Can recombinant F. novicida mdh serve as a biomarker for detecting Francisella infections?

Evaluating mdh as a biomarker would involve:

• Production of antibodies against purified recombinant mdh

• Development of immunoassays (ELISA, lateral flow, etc.)

• Testing specificity against other bacterial species

• Validation using clinical samples

The proteome of F. tularensis has been studied for its recognition by antibodies . Similar approaches could determine whether mdh is immunogenic during infection and whether anti-mdh antibodies could serve as diagnostic tools.

The comparison of proteomes between Francisella subspecies suggests that some proteins are uniquely expressed or upregulated in virulent strains . Understanding whether mdh expression differs between subspecies would be important for its potential as a biomarker.

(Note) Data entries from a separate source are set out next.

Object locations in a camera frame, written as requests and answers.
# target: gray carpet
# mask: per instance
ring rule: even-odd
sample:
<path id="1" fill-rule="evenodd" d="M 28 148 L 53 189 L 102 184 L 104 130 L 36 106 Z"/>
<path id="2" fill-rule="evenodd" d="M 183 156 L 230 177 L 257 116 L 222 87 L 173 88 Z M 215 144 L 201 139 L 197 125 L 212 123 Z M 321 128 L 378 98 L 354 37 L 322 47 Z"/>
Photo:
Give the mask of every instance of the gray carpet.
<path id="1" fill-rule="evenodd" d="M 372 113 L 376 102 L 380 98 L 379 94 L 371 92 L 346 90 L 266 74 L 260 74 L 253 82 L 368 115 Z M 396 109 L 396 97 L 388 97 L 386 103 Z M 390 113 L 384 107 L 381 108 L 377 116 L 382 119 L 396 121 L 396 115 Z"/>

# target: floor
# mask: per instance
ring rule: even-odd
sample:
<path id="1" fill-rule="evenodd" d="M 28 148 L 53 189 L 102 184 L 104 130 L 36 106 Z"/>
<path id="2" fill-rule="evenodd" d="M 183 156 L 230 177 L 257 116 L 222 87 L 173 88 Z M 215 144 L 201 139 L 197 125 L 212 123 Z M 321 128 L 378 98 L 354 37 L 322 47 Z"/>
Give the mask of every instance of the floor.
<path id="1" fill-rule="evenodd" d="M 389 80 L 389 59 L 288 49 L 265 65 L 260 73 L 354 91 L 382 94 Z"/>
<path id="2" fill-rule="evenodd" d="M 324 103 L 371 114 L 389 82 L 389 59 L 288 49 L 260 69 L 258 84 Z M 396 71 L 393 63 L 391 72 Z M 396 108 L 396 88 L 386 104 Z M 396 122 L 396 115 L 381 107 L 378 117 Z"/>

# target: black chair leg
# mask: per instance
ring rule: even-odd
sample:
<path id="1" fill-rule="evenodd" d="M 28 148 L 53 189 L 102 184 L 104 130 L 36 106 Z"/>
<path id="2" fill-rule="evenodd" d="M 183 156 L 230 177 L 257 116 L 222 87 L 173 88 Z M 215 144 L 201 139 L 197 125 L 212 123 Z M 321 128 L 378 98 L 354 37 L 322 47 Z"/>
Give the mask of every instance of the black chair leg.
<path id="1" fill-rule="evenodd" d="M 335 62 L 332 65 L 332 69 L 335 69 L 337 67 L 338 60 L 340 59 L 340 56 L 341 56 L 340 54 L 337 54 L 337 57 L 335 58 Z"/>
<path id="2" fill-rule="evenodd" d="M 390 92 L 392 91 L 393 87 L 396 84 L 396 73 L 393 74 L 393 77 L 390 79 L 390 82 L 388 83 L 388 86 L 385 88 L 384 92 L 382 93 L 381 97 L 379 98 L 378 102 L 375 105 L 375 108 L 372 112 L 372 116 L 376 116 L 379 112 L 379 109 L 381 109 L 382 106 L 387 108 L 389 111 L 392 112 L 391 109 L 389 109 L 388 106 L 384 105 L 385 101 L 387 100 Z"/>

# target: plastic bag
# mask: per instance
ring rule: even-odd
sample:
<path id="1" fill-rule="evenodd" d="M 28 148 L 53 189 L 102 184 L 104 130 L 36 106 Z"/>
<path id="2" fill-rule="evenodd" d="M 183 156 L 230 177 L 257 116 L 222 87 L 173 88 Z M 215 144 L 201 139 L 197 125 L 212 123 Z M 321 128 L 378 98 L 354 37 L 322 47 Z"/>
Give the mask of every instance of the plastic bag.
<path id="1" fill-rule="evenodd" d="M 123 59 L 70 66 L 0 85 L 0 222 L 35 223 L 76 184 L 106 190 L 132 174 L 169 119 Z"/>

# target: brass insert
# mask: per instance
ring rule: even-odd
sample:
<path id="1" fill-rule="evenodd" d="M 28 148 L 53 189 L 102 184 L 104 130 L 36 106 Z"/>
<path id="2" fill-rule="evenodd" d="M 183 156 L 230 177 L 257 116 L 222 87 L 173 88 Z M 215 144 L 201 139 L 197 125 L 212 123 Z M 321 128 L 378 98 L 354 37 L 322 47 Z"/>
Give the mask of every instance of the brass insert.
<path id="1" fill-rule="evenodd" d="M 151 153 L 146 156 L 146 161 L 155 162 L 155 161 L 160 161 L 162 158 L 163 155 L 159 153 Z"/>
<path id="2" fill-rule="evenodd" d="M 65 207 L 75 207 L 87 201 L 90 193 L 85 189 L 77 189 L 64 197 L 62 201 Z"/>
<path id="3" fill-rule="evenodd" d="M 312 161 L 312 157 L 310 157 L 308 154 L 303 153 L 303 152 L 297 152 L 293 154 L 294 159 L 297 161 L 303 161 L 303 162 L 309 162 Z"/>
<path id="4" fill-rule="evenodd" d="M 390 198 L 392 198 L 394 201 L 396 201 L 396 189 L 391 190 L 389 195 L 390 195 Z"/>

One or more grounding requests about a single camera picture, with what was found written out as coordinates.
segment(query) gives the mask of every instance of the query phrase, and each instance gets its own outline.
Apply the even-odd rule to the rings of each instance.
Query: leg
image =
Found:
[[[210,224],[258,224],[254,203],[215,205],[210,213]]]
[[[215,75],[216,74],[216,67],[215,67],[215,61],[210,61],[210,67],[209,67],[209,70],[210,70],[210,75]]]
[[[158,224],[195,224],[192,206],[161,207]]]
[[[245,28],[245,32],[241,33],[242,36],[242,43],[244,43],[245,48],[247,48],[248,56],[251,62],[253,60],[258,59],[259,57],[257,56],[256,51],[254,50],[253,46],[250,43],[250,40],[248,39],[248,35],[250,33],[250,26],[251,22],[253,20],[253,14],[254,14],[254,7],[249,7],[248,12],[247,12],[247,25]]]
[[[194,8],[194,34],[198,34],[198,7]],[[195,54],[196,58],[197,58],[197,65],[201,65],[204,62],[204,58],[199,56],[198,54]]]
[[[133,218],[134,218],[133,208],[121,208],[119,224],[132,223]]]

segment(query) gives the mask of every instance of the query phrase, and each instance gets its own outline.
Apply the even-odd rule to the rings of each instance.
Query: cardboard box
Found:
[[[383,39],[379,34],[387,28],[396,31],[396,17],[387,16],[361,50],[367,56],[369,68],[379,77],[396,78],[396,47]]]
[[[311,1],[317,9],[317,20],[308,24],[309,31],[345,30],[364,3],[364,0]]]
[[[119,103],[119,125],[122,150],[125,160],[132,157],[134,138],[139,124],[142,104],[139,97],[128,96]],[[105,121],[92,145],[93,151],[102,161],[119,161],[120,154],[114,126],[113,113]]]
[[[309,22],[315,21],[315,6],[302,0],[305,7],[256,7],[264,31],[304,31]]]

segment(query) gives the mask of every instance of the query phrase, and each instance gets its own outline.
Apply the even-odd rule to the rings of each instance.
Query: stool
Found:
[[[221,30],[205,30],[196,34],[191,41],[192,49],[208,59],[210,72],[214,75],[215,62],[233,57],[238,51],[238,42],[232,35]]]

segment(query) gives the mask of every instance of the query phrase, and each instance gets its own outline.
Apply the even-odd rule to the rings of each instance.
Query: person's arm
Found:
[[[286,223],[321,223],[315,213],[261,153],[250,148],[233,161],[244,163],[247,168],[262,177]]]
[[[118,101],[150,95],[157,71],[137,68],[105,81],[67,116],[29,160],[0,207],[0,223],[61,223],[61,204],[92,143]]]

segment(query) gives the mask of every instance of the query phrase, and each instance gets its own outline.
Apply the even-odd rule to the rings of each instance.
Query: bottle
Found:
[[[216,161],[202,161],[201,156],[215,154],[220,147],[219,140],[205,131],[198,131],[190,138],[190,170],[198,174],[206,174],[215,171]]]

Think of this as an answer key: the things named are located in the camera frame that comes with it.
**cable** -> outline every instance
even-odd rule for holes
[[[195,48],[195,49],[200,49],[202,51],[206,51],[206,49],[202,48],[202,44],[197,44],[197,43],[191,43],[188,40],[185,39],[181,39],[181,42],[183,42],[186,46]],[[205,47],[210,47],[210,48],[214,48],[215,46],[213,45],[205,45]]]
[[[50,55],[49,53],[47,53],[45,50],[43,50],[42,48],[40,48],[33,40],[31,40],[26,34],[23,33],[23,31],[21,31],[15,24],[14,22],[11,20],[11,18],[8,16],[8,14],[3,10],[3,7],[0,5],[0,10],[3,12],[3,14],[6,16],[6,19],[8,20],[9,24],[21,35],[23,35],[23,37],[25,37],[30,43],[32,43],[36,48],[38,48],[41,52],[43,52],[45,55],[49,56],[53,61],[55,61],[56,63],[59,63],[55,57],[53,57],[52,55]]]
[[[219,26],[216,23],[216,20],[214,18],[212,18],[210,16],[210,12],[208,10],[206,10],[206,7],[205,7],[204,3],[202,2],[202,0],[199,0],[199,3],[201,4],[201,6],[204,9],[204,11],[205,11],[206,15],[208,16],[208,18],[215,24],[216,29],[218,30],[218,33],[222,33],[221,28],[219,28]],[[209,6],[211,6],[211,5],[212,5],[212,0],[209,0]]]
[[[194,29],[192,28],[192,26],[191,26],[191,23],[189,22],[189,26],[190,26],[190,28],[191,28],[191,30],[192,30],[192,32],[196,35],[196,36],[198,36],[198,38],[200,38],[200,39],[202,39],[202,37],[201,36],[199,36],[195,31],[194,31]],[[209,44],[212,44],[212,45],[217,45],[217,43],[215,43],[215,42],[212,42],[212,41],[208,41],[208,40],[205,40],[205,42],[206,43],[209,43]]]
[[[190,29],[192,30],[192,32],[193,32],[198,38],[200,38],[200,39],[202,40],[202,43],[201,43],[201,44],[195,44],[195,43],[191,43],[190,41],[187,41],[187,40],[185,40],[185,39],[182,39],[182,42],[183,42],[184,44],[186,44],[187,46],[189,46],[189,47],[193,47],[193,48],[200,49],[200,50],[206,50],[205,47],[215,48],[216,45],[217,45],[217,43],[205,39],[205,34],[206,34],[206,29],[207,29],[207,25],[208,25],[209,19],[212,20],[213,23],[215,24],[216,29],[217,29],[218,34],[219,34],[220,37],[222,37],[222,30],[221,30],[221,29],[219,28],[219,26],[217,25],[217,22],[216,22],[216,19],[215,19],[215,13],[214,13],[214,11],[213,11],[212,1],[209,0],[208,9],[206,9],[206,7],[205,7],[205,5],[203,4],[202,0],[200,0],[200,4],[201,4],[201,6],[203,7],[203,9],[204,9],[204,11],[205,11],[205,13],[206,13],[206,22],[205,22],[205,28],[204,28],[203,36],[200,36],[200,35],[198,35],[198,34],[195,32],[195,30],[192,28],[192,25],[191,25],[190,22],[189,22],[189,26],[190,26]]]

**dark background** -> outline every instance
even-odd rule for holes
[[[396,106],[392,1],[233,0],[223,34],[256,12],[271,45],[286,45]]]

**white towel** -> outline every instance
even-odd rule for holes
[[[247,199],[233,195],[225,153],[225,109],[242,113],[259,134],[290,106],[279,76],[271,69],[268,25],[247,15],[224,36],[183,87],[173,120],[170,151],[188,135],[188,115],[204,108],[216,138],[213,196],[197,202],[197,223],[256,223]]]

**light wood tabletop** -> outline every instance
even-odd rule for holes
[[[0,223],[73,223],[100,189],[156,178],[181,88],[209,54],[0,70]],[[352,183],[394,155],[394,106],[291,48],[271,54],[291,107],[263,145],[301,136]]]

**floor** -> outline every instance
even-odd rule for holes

How does mdh interact with other metabolic pathways during F. novicida infection?

Understanding mdh in the context of global metabolism requires:

• Metabolomics analysis of infected cells

• Flux balance analysis of metabolic networks

• Protein-protein interaction studies to identify potential regulatory partners

• Transcriptomics to identify co-regulated genes

F. tularensis adapts its metabolism to survive within macrophages . Studying how mdh activity coordinates with other pathways could reveal metabolic vulnerabilities that could be exploited for therapeutic intervention.

Interestingly, F. tularensis has been shown to activate the PI3K/Akt pathway during infection of macrophages . Investigating whether metabolic enzymes like mdh play a role in this process could reveal novel connections between bacterial metabolism and host cell signaling.